* [TASK BRIEF]
Start at the line with "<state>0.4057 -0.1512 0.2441" in the records below, stop at the line with "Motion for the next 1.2", and return every line in that span exactly, the two end lines included.

* [THE DATA]
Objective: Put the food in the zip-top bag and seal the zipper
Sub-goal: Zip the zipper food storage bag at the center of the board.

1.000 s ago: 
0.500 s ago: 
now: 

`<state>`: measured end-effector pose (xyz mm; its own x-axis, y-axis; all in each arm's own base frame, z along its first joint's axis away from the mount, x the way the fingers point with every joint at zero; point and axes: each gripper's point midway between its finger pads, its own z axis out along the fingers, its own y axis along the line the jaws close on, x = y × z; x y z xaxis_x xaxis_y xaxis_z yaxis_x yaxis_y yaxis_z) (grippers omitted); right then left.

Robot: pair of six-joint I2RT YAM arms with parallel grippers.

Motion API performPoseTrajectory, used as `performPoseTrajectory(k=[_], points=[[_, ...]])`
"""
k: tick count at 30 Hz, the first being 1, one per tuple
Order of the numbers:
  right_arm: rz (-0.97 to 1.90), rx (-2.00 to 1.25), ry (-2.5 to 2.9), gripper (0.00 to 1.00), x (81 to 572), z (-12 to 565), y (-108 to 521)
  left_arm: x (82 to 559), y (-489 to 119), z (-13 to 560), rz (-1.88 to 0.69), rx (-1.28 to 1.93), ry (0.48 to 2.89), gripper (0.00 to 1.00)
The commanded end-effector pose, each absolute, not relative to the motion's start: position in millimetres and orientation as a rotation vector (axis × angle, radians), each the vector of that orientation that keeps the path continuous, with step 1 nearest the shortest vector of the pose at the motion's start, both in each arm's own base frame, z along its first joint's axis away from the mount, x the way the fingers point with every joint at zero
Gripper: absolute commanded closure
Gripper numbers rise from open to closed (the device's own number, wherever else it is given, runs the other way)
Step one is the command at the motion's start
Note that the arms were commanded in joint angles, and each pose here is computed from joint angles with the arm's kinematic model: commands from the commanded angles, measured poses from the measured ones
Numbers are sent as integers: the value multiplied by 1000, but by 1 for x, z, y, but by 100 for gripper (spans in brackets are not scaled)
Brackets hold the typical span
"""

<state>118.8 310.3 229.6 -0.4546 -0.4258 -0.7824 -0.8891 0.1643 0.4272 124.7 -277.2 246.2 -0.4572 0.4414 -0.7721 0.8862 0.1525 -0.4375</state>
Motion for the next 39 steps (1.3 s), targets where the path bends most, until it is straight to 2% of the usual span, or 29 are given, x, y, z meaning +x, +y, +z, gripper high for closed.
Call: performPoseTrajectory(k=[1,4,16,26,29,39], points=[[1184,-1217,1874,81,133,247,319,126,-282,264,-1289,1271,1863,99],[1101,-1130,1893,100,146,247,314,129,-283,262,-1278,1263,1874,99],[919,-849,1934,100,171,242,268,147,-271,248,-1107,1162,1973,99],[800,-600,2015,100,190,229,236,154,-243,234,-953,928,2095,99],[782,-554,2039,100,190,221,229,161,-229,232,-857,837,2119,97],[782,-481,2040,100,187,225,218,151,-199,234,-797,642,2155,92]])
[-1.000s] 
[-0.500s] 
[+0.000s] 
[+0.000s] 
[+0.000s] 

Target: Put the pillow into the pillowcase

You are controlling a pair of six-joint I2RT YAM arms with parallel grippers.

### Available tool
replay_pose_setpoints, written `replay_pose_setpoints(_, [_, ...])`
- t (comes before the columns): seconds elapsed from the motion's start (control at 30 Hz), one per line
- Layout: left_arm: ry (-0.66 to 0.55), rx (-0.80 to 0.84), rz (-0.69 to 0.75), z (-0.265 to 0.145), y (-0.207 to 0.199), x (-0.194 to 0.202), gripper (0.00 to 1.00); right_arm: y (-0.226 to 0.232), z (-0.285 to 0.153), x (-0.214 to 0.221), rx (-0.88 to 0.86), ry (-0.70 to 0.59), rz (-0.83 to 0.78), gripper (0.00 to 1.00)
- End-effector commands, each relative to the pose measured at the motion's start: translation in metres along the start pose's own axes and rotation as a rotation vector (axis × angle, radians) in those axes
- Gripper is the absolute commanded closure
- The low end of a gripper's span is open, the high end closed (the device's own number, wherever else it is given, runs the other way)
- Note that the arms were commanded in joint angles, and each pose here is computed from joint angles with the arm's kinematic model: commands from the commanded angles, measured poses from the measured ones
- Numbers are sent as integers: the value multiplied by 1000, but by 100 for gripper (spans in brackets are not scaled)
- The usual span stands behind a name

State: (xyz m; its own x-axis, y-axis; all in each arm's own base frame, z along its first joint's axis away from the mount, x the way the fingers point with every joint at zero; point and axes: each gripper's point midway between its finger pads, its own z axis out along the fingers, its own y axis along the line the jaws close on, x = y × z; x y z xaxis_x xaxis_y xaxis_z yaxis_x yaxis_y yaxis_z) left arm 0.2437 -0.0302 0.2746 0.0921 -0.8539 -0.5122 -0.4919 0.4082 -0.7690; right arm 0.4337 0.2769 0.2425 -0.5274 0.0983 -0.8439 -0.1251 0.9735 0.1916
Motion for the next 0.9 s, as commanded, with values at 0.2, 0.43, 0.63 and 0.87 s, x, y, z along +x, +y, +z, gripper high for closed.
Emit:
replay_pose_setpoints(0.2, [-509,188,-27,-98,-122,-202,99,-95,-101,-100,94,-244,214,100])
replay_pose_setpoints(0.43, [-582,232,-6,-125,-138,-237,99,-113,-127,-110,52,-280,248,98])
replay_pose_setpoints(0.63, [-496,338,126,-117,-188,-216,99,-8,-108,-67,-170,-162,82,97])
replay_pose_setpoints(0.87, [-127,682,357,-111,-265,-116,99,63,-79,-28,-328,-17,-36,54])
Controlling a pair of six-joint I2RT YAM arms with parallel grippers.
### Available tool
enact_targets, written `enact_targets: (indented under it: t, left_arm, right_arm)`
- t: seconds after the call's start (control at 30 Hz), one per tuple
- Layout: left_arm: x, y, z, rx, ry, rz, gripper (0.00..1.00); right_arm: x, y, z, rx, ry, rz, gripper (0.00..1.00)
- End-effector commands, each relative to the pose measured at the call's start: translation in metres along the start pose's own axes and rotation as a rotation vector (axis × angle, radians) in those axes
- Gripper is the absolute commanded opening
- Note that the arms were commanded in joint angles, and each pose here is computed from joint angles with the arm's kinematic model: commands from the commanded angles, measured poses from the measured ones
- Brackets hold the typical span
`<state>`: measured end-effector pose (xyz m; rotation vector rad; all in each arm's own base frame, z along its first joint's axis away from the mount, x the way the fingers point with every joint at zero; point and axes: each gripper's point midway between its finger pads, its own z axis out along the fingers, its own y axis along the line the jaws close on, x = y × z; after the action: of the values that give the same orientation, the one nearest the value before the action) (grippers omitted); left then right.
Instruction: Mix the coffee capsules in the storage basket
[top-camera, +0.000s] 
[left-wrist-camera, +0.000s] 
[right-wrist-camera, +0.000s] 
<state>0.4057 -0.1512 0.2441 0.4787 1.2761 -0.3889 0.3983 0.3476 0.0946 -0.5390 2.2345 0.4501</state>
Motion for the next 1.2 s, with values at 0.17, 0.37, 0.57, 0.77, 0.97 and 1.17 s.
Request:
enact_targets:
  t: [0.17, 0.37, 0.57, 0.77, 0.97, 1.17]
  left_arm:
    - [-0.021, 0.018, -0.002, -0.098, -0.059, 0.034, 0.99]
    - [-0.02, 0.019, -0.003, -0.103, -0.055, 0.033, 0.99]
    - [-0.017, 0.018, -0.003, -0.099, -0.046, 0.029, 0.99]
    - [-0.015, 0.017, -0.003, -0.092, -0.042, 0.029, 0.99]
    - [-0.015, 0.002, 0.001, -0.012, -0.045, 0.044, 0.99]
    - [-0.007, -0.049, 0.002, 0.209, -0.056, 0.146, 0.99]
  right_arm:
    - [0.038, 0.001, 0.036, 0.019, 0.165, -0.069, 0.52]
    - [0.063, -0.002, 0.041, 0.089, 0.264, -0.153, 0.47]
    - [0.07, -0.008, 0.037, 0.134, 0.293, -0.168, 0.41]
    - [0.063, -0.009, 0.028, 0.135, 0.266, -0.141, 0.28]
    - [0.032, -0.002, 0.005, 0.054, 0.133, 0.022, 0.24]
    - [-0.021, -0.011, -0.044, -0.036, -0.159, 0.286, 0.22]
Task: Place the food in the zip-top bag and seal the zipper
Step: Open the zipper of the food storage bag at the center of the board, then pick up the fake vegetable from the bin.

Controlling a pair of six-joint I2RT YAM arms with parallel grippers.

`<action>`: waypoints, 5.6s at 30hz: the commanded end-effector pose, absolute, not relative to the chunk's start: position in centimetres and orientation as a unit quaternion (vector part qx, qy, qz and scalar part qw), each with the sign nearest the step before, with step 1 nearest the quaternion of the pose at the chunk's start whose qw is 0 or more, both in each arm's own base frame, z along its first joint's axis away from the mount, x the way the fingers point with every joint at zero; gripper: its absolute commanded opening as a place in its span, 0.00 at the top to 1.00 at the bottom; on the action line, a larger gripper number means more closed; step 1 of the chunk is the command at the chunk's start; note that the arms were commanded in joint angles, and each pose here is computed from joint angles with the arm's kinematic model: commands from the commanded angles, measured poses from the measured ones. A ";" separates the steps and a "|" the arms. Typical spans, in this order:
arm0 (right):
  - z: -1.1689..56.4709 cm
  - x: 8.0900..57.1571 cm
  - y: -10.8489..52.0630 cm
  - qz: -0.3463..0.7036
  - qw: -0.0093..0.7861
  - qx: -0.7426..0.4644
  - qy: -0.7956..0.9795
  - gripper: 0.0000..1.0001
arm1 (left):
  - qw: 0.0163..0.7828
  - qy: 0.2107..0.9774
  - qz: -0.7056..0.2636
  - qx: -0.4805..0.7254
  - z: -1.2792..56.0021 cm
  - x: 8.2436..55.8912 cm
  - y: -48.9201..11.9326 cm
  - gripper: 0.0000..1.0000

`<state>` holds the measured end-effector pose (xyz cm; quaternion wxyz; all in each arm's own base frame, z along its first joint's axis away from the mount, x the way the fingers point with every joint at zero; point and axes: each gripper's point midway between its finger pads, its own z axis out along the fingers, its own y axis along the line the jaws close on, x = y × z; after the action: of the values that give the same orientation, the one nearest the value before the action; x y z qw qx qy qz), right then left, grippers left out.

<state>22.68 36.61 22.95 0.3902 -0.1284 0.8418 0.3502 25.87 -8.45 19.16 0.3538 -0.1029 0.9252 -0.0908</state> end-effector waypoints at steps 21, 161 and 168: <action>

* [RESULT OF THIS EXERCISE]
<state>0.4057 -0.1512 0.2441 0.4787 1.2761 -0.3889 0.3983 0.3476 0.0946 -0.5390 2.2345 0.4501</state>
Motion for the next 1.2 s, with values at 0.17, 0.37, 0.57, 0.77, 0.97 and 1.17 s.

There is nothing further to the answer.